Task directions: Transcribe all of the data, leaving nothing out and changing nothing.

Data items

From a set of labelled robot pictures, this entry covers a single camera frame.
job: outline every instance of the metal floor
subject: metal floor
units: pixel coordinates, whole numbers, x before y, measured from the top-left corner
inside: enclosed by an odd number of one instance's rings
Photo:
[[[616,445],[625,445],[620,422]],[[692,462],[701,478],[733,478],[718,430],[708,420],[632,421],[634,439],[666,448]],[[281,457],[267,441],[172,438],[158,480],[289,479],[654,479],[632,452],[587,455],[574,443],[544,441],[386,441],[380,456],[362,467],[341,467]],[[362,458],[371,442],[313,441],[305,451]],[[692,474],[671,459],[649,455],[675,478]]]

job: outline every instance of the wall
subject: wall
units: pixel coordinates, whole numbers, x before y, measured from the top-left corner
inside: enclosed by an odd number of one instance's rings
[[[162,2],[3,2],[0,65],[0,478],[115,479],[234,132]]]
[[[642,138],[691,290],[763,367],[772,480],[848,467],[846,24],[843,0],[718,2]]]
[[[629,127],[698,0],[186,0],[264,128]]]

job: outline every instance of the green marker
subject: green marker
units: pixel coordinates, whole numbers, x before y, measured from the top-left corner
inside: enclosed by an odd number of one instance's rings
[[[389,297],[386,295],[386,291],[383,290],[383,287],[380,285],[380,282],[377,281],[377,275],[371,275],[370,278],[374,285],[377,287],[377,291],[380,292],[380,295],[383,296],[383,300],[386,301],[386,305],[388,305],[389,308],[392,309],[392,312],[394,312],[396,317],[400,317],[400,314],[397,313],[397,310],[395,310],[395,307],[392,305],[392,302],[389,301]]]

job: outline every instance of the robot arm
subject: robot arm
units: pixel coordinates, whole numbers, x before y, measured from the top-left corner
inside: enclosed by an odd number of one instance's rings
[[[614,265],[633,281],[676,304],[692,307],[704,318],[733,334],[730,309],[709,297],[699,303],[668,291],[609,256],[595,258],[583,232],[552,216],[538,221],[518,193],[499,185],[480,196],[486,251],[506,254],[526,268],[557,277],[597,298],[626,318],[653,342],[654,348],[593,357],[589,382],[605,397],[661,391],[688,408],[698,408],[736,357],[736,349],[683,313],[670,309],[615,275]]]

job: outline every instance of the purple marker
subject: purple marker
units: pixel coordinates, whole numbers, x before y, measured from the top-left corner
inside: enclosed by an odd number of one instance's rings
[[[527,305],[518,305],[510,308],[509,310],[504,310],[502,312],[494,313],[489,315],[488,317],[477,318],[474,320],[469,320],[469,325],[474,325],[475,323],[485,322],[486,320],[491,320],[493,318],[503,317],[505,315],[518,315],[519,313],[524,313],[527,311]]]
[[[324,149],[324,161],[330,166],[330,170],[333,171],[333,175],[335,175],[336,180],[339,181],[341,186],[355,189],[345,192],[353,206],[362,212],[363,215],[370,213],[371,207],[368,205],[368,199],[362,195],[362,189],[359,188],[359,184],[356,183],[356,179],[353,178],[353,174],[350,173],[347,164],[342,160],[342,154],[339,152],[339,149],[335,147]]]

Answer:
From a set of labelled robot pictures, this entry covers a single camera frame.
job: outline every instance of the metal floor
subject: metal floor
units: pixel coordinates, whole numbers, x before y, measured from the top-left corner
inside: enclosed by an odd number of one instance's rings
Photo:
[[[616,445],[625,445],[620,422]],[[692,462],[701,478],[733,478],[718,430],[708,420],[632,421],[634,439],[666,448]],[[281,457],[267,441],[172,438],[158,480],[289,479],[654,479],[632,452],[587,455],[574,443],[544,441],[386,441],[380,456],[362,467],[341,467]],[[362,458],[371,442],[313,441],[305,451]],[[692,474],[671,459],[649,455],[675,478]]]

job: outline every instance of the wall
subject: wall
units: pixel coordinates, whole numbers, x before y, measured from the top-left corner
inside: enclosed by an odd number of one instance's rings
[[[162,2],[3,2],[0,65],[0,478],[115,479],[234,132]]]
[[[642,138],[691,290],[763,367],[772,480],[848,467],[846,24],[843,0],[718,2]]]
[[[629,127],[698,0],[186,0],[264,128]]]

job: outline every instance of the green marker
subject: green marker
units: pixel coordinates, whole numbers, x before y, measured from the top-left corner
inside: enclosed by an odd number of one instance's rings
[[[389,297],[386,295],[386,291],[383,290],[383,287],[380,285],[380,282],[377,281],[377,275],[371,275],[370,278],[374,285],[377,287],[377,291],[380,292],[380,295],[383,296],[383,300],[386,301],[386,305],[388,305],[389,308],[392,309],[392,312],[394,312],[396,317],[400,317],[400,314],[397,313],[397,310],[395,310],[395,307],[392,305],[392,302],[389,301]]]

job: outline every instance of the robot arm
subject: robot arm
units: pixel coordinates, whole numbers, x before y, measured from the top-left corner
inside: enclosed by an odd number of one instance's rings
[[[614,265],[633,281],[676,304],[692,307],[704,318],[733,334],[730,309],[709,297],[699,303],[668,291],[609,256],[595,258],[583,232],[552,216],[538,221],[518,193],[499,185],[480,196],[486,251],[506,254],[526,268],[557,277],[597,298],[626,318],[653,342],[654,348],[593,357],[589,382],[605,397],[661,391],[688,408],[698,408],[736,357],[736,349],[683,313],[670,309],[615,275]]]

job: outline every instance of the purple marker
subject: purple marker
units: pixel coordinates, whole numbers, x before y, measured from the top-left corner
inside: enclosed by an odd number of one instance's rings
[[[527,305],[518,305],[510,308],[509,310],[504,310],[502,312],[494,313],[489,315],[488,317],[477,318],[474,320],[469,320],[469,325],[474,325],[475,323],[485,322],[486,320],[491,320],[493,318],[503,317],[505,315],[518,315],[519,313],[524,313],[527,311]]]
[[[324,149],[324,161],[330,166],[330,170],[333,171],[333,175],[335,175],[336,180],[339,181],[341,186],[355,189],[345,192],[353,206],[362,212],[363,215],[370,213],[371,207],[368,205],[368,199],[362,195],[362,189],[359,188],[359,184],[356,183],[356,179],[353,178],[353,174],[350,173],[347,164],[342,160],[342,154],[339,152],[339,149],[335,147]]]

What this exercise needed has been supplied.